De ese modo transcurrían los días en la ciudad de París, los años, quizá, el tiempo, entreverado de cronistas impacientes, de cubistas análogos, de paisajes con jardines. Una ciudad para el latido del rato de un único corazón, el del poeta, el de Antonin Artaud, vestido de narrador omnisciente, de revolución interior, de problema mágico entre lluvias que no cesan cuando la leyenda se inicia, y así el poeta se iba haciendo un nombre de mentiras o un apellido de verdad, una sentencia justa o una musculatura de principios. Artaud comenzaba a exonerar el espanto entre las horas muertas de los cafés y el vagabundeo santo de las calles dormidas, bajo el último crepúsculo, que ya es la luz de los poetas, cuando el amor ha muerto o las madres han bajado a por los niños, mientras los operarios regresan a sus casas y los obreros toman sus últimas ginebras y se abren los cabarets para que las bailarinas muestren sus piernas de pecado y de últimas metafísicas.

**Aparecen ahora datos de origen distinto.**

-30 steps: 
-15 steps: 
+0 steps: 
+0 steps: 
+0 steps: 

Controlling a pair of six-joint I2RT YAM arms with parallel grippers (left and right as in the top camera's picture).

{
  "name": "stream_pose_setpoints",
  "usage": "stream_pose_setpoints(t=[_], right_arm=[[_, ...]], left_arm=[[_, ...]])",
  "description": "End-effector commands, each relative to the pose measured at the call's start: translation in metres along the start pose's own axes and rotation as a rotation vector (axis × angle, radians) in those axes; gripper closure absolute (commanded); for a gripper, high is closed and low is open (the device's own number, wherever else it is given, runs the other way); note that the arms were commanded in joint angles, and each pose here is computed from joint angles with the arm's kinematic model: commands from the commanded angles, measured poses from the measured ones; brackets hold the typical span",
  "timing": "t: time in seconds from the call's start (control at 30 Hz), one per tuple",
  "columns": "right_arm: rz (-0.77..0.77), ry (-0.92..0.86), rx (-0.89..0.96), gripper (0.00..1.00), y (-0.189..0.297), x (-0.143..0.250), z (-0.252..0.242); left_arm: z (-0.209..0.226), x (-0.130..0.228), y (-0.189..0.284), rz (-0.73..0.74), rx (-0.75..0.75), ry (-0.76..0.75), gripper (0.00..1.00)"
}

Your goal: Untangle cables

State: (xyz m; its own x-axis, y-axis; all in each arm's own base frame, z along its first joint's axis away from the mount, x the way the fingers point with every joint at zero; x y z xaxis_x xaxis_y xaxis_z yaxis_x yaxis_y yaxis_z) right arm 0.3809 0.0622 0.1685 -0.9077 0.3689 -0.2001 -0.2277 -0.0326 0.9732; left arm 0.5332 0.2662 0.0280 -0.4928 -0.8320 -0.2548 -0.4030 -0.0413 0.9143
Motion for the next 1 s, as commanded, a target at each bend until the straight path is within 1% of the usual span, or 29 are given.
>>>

¡Qué olor trae entonces la ciudad cuando cae la noche¡ y Artaud se visita así mismo en su visitación interior. La luz y el mensaje que caen sobre su cabellera dejan de repetir su nombre tal vez porque ya se ha cansado de ser hombre o porque se está empezando a dar cuenta que es el último hombre que queda en la ciudad, vacía de silencios y tranviarios. Es el momento, pues, de volver a casa o seguir pesando los nervios. La ciudad es un clima de luces inmóviles que registran inútiles bellezas en el pódium vencido del día que no se atreve a finalizar. Se trata de resistir. No es posible tanta lujuria. No son posibles tantos fragmentos de uno mismo en la derrota que uno es cuando deja de ser uno mismo. Vivir intentando construirse pedazo a pedazo, vuelco a vuelco, meridianamente, en la verticalidad de los análisis, para que venga el viento a llevarte en la primera esquina que te hizo. No es posible tantos meses hundidos en la garganta, después del ensayo de los callejones románticos, ser, pasar, urdir, canonizar, intentar no cansarse de las manos que todo lo agarran, hasta la soledad, pero darse cuenta que uno está solo, solo en la ciudad, en el mundo, en el jazz, en la guerra, en los parques, entre la economía de los Estados Unidos y los cantantes mudos.